Era il 20 aprile 1992: venticinque anni esatti sono trascorsi da quel lunedì in cui il Wembley Stadium prese vita per il “Freddie Mercury Tribute Concert”, in onore del frontman dei Queen stroncato dall’AIDS il precedente 24 novembre. Dopo il live del “Magic Tour” nell’86, la band britannica giunse nuovamente tra le mura dello stadio londinese, accompagnata da numerosi artisti internazionali, tra cui Metallica, David Bowie, Guns N’ Roses, George Michael, Elton John, Robert Plant.
Oggi lo stadio di Wembley, come lo si conosceva in quegli anni, non c’è più: la modernissima struttura eretta nel 2007 ha preso il posto di ciò che fu teatro di avvincenti manifestazioni sportive ed eventi musicali passati alla storia. Il ricordo di quel concerto strepitoso, tuttavia, permane indelebile nelle menti fortunate di 72.000 presenti, e in un miliardo circa di telespettatori che assistettero dalle proprie case in tutto il mondo.
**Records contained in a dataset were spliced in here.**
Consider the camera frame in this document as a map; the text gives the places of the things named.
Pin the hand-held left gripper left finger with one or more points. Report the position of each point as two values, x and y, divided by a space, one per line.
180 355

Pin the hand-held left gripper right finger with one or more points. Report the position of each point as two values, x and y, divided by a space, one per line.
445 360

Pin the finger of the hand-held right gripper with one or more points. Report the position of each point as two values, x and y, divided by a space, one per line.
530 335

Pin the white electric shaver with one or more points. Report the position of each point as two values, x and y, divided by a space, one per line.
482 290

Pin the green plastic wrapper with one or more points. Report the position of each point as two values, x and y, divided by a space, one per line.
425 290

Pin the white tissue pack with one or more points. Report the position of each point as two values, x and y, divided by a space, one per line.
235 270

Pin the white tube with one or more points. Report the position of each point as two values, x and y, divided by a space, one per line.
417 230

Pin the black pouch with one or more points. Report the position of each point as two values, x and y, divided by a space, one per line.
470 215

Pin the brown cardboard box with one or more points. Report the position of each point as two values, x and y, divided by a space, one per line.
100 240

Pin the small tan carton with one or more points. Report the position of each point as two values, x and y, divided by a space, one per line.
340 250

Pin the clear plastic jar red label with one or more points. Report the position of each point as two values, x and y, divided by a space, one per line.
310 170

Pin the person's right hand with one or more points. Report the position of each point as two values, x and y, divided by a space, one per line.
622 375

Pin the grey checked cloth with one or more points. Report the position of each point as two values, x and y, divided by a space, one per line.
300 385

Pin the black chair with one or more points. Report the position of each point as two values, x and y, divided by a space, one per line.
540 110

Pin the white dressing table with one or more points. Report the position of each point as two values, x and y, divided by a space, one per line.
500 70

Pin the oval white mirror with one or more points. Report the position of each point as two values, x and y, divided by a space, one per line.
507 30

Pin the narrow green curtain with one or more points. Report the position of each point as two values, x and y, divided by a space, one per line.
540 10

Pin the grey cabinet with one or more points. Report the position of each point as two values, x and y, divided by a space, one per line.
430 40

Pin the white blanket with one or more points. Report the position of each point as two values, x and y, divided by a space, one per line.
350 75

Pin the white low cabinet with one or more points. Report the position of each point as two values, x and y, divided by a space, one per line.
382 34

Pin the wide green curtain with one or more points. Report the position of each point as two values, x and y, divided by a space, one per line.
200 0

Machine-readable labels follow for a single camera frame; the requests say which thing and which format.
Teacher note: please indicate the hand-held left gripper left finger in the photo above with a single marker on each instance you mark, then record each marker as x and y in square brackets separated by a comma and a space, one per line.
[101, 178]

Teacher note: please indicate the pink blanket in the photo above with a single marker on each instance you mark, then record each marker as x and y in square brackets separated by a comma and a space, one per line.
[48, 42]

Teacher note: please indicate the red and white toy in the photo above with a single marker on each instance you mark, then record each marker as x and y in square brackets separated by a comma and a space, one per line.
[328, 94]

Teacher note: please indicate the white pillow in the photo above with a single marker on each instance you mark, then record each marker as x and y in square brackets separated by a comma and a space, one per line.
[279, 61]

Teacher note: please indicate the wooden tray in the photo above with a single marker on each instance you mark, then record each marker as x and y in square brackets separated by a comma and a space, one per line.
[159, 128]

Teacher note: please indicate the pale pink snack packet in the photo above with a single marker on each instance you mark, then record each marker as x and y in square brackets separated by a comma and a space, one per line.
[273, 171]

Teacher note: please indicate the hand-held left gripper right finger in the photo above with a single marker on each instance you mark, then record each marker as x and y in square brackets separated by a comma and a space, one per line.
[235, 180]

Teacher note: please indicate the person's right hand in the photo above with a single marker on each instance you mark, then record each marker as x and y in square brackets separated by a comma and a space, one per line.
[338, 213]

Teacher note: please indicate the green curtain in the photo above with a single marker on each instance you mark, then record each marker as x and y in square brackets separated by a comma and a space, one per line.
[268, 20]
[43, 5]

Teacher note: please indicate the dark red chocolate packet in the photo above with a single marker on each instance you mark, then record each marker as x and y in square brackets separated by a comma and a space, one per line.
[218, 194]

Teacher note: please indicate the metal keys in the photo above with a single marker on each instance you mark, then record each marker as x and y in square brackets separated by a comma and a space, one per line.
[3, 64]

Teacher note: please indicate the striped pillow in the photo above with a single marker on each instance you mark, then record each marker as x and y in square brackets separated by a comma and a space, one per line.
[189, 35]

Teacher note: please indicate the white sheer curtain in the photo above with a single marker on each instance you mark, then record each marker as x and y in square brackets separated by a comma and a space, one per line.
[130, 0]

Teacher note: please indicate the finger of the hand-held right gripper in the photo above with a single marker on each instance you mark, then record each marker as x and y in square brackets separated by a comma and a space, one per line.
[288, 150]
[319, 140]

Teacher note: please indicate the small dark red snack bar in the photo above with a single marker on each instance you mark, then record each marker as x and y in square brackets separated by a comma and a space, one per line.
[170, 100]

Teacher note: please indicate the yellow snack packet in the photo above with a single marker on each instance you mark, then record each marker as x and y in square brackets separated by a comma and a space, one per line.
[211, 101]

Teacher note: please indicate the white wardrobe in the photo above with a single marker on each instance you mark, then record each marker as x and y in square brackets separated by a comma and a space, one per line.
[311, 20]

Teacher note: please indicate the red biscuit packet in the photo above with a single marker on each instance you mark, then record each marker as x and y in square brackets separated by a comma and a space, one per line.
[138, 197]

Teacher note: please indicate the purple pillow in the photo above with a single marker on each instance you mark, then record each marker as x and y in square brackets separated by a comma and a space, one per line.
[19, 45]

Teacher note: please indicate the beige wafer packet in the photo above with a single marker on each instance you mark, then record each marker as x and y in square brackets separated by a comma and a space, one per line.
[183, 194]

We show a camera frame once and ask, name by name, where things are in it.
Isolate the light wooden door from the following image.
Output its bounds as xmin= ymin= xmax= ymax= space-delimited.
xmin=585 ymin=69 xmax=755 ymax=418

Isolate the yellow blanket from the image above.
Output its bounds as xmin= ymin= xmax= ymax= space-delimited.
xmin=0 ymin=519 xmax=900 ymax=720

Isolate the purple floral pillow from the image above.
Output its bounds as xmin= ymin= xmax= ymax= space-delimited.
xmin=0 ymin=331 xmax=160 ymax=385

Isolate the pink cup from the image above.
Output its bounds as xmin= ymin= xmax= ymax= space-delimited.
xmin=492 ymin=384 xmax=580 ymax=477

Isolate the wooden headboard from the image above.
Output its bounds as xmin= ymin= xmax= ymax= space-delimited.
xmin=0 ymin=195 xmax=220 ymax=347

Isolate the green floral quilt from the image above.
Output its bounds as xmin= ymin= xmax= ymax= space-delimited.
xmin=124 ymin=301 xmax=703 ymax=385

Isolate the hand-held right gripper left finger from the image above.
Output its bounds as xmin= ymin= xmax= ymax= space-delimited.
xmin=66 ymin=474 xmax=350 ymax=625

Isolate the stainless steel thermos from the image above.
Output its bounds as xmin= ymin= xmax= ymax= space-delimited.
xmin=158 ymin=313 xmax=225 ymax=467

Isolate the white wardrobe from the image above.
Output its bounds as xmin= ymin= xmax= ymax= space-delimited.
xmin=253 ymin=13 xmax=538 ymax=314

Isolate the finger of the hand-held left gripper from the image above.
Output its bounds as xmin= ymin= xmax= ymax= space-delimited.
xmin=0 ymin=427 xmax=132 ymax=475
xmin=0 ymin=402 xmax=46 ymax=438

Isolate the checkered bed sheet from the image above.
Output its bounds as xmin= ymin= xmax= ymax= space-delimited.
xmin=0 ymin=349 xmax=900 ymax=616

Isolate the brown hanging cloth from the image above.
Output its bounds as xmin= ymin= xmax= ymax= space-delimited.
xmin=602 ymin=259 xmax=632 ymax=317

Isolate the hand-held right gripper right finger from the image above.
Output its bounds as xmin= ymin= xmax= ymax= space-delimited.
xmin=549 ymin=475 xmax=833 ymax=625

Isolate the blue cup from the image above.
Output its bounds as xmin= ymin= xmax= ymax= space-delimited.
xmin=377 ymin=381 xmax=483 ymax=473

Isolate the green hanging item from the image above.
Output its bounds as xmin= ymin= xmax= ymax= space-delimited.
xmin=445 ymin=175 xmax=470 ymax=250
Per chi non sia cresciuto ascoltando questi artisti forse non sarà ben chiaro cosa significasse vedere Elton John e Axl Rose cantare “Bohemian Rhapsody” abbracciati, assistere agli assoli di Slash fianco a fianco con Brian May in “Tie Your Mother Down”, oppure vedere James Hetfield cantare “Stone Cold Crazy”, per una volta senza chitarra tra le mani, e affidando il compito niente meno che a Tony Iommi.
Chi lo ha assaporato sorride affettuosamente osservando alcuni di quegli artisti cambiati dagli anni: Brian May sempre carico di ricci, ora tutti grigi, Hetfield ha accorciato la chioma un tempo bionda e ostenta un pizzetto argenteo. Chi all’epoca li ha visti e vissuti lascia spazio a qualche lacrima al pensiero che, oltre a Mercury, anche Bowie e Michael non ci siano più, ma è un istante, perché poi ci s’immerge nuovamente nelle sensazioni regalate da “I Want It All” e da “Innuendo”, ci si emoziona nella performance del Duca Bianco con Annie Lennox in “Under Pressure”.
La monumentalità dei Queen, il talento canoro e il genio musicale di Freddie Mercury sono indiscussi e persistono nel tempo. Lui, leader carismatico e istrionico, teneva la scena come pochi altri al mondo; giocava insieme al pubblico a suon di vocalizzi, correva su e giù per il palco con energia inesauribile. Lui, che ha duettato alla grande con Montserrat Caballé; un uomo e un artista che anche dopo la sua dipartita ha ricevuto il calore intenso di ammiratori, la stima e l’affetto di colleghi e amici.
Venticinque anni sono una vita, un lasso di tempo lunghissimo, durante il quale la musica è proseguita inesorabile come il tempo, mutando, assumendo nuove forme, sia nella sua esecuzione che nella sua spettacolarizzazione. Venticinque anni; eppure se ora metti su un brano dei Queen ti sembra scritto ieri. Se fai andare il DVD del live ti sembra registrato l’altra settimana. Perché la musica fa anche questo, se ne infischia del tempo: esso le può imbiancare i capelli, ma la sua essenza rimane inalterata, immortale, come le leggende.